◆ Your objective
Repeat the full listing exactly.
=-=-=
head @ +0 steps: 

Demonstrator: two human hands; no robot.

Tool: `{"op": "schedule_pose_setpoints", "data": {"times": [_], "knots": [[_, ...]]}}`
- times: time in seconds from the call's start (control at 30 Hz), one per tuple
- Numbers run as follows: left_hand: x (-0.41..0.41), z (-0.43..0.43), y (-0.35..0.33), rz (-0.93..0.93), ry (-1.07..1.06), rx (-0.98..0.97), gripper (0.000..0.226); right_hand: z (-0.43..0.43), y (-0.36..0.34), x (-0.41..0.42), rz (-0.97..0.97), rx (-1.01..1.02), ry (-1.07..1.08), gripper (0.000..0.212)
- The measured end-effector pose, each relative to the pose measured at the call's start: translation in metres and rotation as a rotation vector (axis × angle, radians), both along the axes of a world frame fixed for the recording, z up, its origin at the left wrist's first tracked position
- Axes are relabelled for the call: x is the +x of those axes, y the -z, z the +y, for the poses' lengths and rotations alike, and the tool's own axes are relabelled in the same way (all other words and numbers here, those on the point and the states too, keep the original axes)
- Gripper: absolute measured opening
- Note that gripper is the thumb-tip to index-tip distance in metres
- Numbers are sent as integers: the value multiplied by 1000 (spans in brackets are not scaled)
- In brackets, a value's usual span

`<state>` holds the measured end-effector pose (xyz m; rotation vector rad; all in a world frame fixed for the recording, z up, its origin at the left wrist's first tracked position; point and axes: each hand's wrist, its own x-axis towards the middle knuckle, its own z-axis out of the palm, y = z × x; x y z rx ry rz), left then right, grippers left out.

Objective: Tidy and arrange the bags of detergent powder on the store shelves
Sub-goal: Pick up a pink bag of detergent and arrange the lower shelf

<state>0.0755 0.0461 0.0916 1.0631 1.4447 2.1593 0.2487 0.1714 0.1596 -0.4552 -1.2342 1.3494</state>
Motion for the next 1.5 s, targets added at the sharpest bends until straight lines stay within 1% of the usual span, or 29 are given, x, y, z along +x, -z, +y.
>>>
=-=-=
◆ The answer
head @ +0 steps: 

Demonstrator: two human hands; no robot.

Tool: `{"op": "schedule_pose_setpoints", "data": {"times": [_], "knots": [[_, ...]]}}`
- times: time in seconds from the call's start (control at 30 Hz), one per tuple
- Numbers run as follows: left_hand: x (-0.41..0.41), z (-0.43..0.43), y (-0.35..0.33), rz (-0.93..0.93), ry (-1.07..1.06), rx (-0.98..0.97), gripper (0.000..0.226); right_hand: z (-0.43..0.43), y (-0.36..0.34), x (-0.41..0.42), rz (-0.97..0.97), rx (-1.01..1.02), ry (-1.07..1.08), gripper (0.000..0.212)
- The measured end-effector pose, each relative to the pose measured at the call's start: translation in metres and rotation as a rotation vector (axis × angle, radians), both along the axes of a world frame fixed for the recording, z up, its origin at the left wrist's first tracked position
- Axes are relabelled for the call: x is the +x of those axes, y the -z, z the +y, for the poses' lengths and rotations alike, and the tool's own axes are relabelled in the same way (all other words and numbers here, those on the point and the states too, keep the original axes)
- Gripper: absolute measured opening
- Note that gripper is the thumb-tip to index-tip distance in metres
- Numbers are sent as integers: the value multiplied by 1000 (spans in brackets are not scaled)
- In brackets, a value's usual span

`<state>` holds the measured end-effector pose (xyz m; rotation vector rad; all in a world frame fixed for the recording, z up, its origin at the left wrist's first tracked position; point and axes: each hand's wrist, its own x-axis towards the middle knuckle, its own z-axis out of the palm, y = z × x; x y z rx ry rz), left then right, grippers left out.

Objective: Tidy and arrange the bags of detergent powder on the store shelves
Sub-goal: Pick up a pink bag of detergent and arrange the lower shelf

<state>0.0755 0.0461 0.0916 1.0631 1.4447 2.1593 0.2487 0.1714 0.1596 -0.4552 -1.2342 1.3494</state>
Motion for the next 1.5 s, targets added at the sharpest bends until straight lines stay within 1% of the usual span, or 29 are given, x, y, z along +x, -z, +y.
>>>

With that, the output is done.